Now we should see something that looks like this:
Adding Routes to and API Resource
We’ve successfully attached our API Gateway to the correct Lambda. The final step we need to implement is adding routes to our API endpoint to let our Lambda know what actions it should take.
So now, let’s head over to the Routes tab in API Gateway.
- Let’s start by creating a new route by clicking Create:
2. Once we click Create we’ll be taken to this screen where we will be able to choose a method for engaging our API. Like so:
3. In this case, we’re just going to make a PUT request to our DynamoDB table to keep things simple. For our route names, we’re going to refer back to our Lambda function to see how we defined our path names. In this case, it’s items. So we’re going to name our path items and mark it as a PUT request.
(This is the Lambda we created at first)
Our paths should now look like this:
This can be used for any path and any method, but this is the method that corresponds to the paths we’ve built in our Lambda function.
That should do it for connecting our Lambda function to API Gateway, and defining a method as to how it should treat data. Now let’s give it a test in Twilio!
Testing Functions In Twilio
For the final piece of this article, I want to explain how to test your Twilio functions locally. First, you would need to have a Twilio account and a pre-purchased number so that you can assign it to an exposed webhook that can run your logic.
- If you haven’t signed up for a Twilio account yet, you can do it here: https://www.twilio.com/try-twilio.
2. You will also need to buy a phone number in the Numbers section of your Twilio console.
3. After you’ve done that, we need to circle back to the function we have in our IDE.
4. The first thing we need to do is drill all the way down into our project folder, if you’re not there yet, and then we need to run the following command:
twilio serverless:start –live –ngrok=
- What this command will do is create a live URL for you to test in Twilio using ngrok. The –live input blocks caching so that the function will run fresh every time, instead of returning possibly outdated information.
NOTE: If you have a paid ngrok account, you can put something next to –ngrok= so that it uses the same URL every time. This will make your testing process quick and efficient. I recommend it!
A successful command will return something like this:
It will output the publicly available URL for you to use!

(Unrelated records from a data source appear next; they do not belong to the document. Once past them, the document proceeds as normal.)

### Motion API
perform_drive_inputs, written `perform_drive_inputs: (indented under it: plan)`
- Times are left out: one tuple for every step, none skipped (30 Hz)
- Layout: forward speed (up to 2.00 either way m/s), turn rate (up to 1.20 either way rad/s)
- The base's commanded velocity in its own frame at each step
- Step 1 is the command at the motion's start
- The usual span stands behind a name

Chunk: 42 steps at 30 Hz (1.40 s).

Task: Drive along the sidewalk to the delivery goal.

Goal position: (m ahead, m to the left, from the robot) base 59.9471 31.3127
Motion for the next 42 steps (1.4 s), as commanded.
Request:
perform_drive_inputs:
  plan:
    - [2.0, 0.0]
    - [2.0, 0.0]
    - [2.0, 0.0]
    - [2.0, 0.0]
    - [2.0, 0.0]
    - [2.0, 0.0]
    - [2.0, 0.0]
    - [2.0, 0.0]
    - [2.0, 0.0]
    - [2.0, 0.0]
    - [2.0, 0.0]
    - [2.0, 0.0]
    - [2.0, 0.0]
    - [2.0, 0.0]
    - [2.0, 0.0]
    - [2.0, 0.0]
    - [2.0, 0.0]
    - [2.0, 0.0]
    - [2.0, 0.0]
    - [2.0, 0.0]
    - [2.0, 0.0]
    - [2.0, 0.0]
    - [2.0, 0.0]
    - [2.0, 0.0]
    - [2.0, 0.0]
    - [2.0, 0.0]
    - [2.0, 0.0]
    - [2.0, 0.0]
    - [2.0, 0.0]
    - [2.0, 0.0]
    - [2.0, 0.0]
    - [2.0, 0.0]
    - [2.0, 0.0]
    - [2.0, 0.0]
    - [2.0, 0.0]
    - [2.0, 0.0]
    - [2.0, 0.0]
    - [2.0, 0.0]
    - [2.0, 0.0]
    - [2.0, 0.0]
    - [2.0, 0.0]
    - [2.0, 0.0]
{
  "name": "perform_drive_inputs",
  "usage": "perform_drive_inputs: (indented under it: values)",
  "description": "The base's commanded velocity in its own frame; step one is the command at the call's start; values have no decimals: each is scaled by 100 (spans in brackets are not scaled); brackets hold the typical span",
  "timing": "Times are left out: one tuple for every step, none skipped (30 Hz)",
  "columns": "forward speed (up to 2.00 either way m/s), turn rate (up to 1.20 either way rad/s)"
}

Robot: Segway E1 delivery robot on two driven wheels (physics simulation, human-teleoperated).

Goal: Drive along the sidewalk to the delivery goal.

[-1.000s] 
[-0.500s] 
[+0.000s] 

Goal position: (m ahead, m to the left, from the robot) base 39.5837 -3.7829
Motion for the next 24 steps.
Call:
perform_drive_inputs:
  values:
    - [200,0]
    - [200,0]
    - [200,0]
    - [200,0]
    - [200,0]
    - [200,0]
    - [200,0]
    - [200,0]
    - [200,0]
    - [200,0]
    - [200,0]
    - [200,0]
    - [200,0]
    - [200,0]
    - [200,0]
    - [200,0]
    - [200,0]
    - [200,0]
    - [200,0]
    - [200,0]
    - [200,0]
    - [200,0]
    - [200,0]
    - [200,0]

Now let’s go into the Phone numbers section of our Twilio console and configure it to run our code. Our phone numbers page should look like this:
These are all the numbers I have purchased currently, and all I need to do is click one phone number to configure it. It should look like this:
From here, what we want to do is paste our new ngrok URL into the box that says A Call Comes In, and if the dropdown box isn’t already set to Webhook, make sure that option is selected.
Click Save at the bottom of the page to save your changes.
Testing Your Twilio Function
And that should do it. All you have to do now is call your number and see if your Twilio function works as intended. If not, the debugging process begins! Here’s an example of everything that happens once we call our Twilio number and press 1 on the prompt.
This is the text we receive from our Messaging Service:
(Yes! The repositories are real. Feel free to visit them for details on how I built this.)
This is the information that was saved to our DynamoDB table from the call made in Twilio:
As you can see, we have successfully connected our Lambda function to DynamoDB via API Gateway and passed the information from Twilio to DynamoDB through the defined methods specified in our Lambda Function. Great!
There’s so much more you can do in AWS CDK, but this article gives you a taste of how you can go from setting up servers over a prolonged period of time to writing full-stack contact center programs within the day with the help of Amazon CDK and Twilio. It is Quick, Efficient, Cost-Effective and Totally Serverless. I recommend giving it a try!